Paying Attention
A friend or relative’s name comes to mind. When you call you find out that they needed to talk to you right then. Someone is almost annoyingly insistent that you read this book or see that movie. You feel that you should take a different route home without knowing why. Words drop into your mind that are unlike anything you have thought before. You sense that it’s time for a change, but you’re not even sure what that change should be. A dream reminds you of something that is important. You hear of an idea or a book or a person and something in you resonates with what you are hearing.
There’s a surprise, an unexpected blessing in what is happening. There’s the beauty of a sunset that stops you in your tracks. Or a field of lilies by the roadside. These are some of the subtle ways that the Holy Spirit speaks to us.
Louder, even clearer messages can also be from God. A flu forces you to rest when you’ve not had time for rest in your busy schedule. You have a series of “accidents” that cause you to wonder what is going on. A loved one or a friend’s illness brings you to spend a lot of time caring for this person, when there was little time in your life for him or her. In this latest economic crisis the loss of a job causes a complete reevaluation of how you were living.
Subtle or insistent God’s voice in our lives brings change either on the physical plane, in say simplifying our lives or listening more to our body, or in the emotional arena as we learn a better way of dealing with our “issues,” or in a spiritual sense learning to spend more time with God or mentally opening up to an expanded way of thinking. These all happen if we pay attention to what God is telling us.
How do we know that it is God’s Spirit that is talking? People in church circles use the word, discernment, to describe the process of discovering what God is asking us to do. This can be a very complicated, drawn out process or a simpler one depending of the weight given the decision. The most important thing in discerning is to build up a body of experience of God’s presence in our lives so that we can distinguish the Spirit’s voice from all the other interior voices that push and pull us in all different directions.
The first thing to know is that God’s voice is the quiet one. In 1 Kings 19 Elijah learns that God is not in the mighty wind or in an earthquake or in a fire, but comes in a whisper. I think this is so surprising from one as mighty as God, that his voice is such a quiet one. If it were a thundering roar, we could easily hear it. But with a whisper, we have to be still and quiet inside to hear it. For us to be still and quiet we have to give a lot less power to the angry and fearful voices inside us. We have to be quiet enough, peaceful enough to hear that quiet murmuring voice. And we have to stop talking all the time in prayer in order to listen to him.

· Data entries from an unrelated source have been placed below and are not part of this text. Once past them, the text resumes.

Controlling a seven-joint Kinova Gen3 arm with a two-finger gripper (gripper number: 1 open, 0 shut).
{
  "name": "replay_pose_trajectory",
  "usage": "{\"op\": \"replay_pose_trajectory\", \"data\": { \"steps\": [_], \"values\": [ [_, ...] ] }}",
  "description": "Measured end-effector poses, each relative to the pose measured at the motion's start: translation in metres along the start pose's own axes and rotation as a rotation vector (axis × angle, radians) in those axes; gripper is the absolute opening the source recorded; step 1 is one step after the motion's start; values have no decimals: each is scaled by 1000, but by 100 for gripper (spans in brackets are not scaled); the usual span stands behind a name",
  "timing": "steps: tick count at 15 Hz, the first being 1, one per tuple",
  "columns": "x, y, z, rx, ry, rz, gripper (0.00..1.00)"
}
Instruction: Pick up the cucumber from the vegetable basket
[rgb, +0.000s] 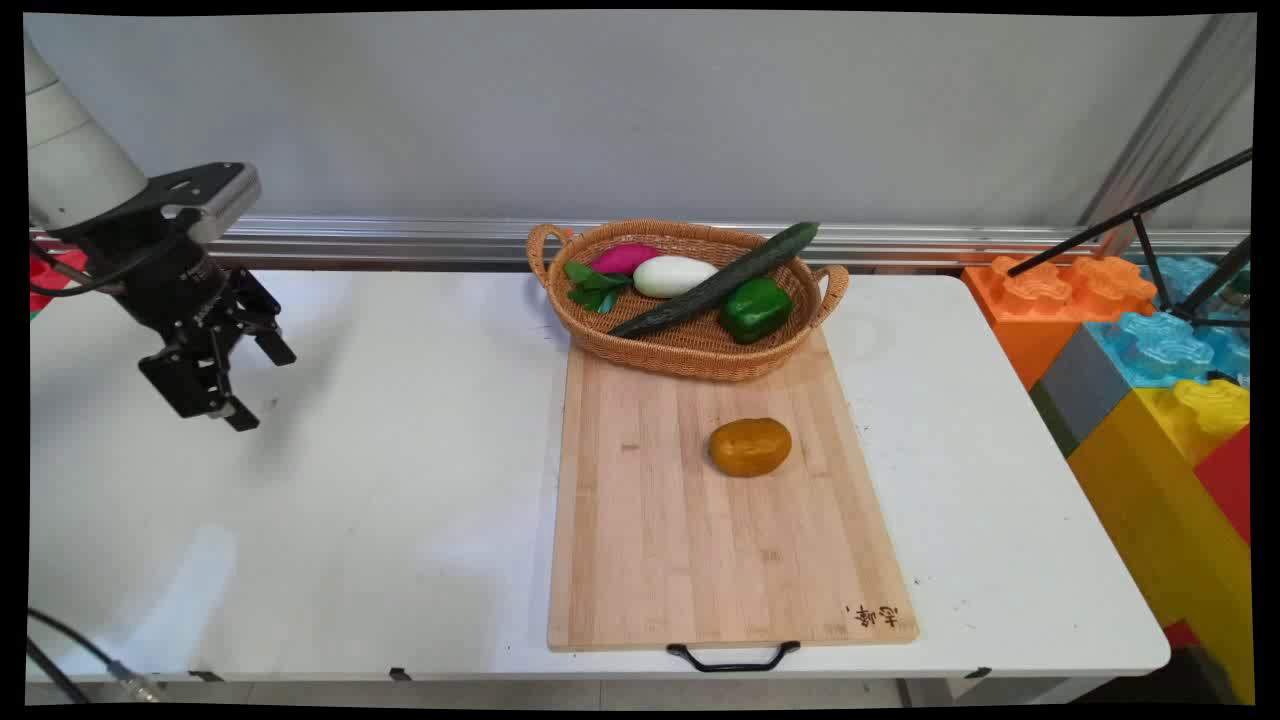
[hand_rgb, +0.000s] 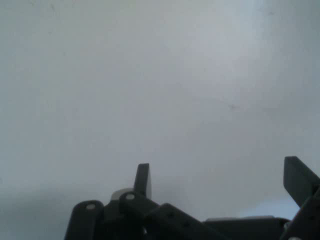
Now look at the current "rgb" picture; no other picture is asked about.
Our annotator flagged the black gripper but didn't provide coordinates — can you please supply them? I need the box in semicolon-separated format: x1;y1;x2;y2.
75;215;298;434

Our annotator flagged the long dark green cucumber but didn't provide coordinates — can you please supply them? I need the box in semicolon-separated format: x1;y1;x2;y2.
608;222;821;339

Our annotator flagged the red flower-shaped building block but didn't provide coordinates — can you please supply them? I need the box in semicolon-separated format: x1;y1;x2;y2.
30;248;91;316

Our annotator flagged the green leafy vegetable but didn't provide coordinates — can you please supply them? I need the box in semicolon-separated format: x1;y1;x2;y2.
563;261;633;315

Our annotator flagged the pink radish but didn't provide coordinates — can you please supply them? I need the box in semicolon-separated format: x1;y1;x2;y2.
590;243;661;276

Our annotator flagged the white eggplant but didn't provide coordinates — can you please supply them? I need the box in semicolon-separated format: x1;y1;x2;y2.
633;256;719;299

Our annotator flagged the woven wicker basket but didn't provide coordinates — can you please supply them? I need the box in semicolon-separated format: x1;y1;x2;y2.
527;220;850;383

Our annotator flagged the green bell pepper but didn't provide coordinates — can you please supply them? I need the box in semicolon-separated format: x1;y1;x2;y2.
720;278;794;345

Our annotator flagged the brown potato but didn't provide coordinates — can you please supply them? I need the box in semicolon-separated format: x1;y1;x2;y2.
709;418;793;478

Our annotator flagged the orange giant building block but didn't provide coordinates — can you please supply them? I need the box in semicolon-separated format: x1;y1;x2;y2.
962;255;1158;391

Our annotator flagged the grey giant building block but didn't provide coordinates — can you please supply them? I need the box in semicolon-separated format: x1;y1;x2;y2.
1030;325;1136;456

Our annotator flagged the black tripod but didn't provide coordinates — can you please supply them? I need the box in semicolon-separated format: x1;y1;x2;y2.
1008;148;1253;331

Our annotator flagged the blue giant building block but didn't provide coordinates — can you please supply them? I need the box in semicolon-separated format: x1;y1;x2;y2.
1085;255;1253;389

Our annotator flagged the yellow giant building block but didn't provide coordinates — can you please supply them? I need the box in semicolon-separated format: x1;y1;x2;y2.
1068;380;1253;701

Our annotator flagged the large red building block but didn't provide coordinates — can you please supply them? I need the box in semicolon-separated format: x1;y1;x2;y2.
1193;425;1253;546

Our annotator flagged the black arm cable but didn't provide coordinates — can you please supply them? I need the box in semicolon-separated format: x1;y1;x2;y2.
30;240;131;299

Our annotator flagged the aluminium rail along table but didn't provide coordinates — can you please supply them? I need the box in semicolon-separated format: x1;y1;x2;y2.
30;215;1251;273

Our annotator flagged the black cable with metal connector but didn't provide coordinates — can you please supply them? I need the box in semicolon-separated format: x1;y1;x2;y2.
28;608;166;702

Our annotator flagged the plain black cable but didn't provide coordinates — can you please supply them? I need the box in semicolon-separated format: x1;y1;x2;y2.
25;640;91;706

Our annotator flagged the bamboo cutting board with handle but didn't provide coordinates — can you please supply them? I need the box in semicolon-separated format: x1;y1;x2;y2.
547;330;920;673

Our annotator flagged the slanted aluminium post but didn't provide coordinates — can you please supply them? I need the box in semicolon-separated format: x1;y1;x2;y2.
1078;15;1253;256

God already knows what we want and what we need. But there is a lot that Spirit wants to say to us, to bless us and challenge us and gift us, to direct us and to transform us and to enlighten us, if we will only listen. I think there are so many times in our days that the Father and Mother of us all reaches out to us, maybe hundreds of messages just for you or for me. The more we recognize God’s voice and heed what it says to us, the more support and love we will feel, the more encouraged and directed we will be towards our own true selves, the more we will have to give out to others.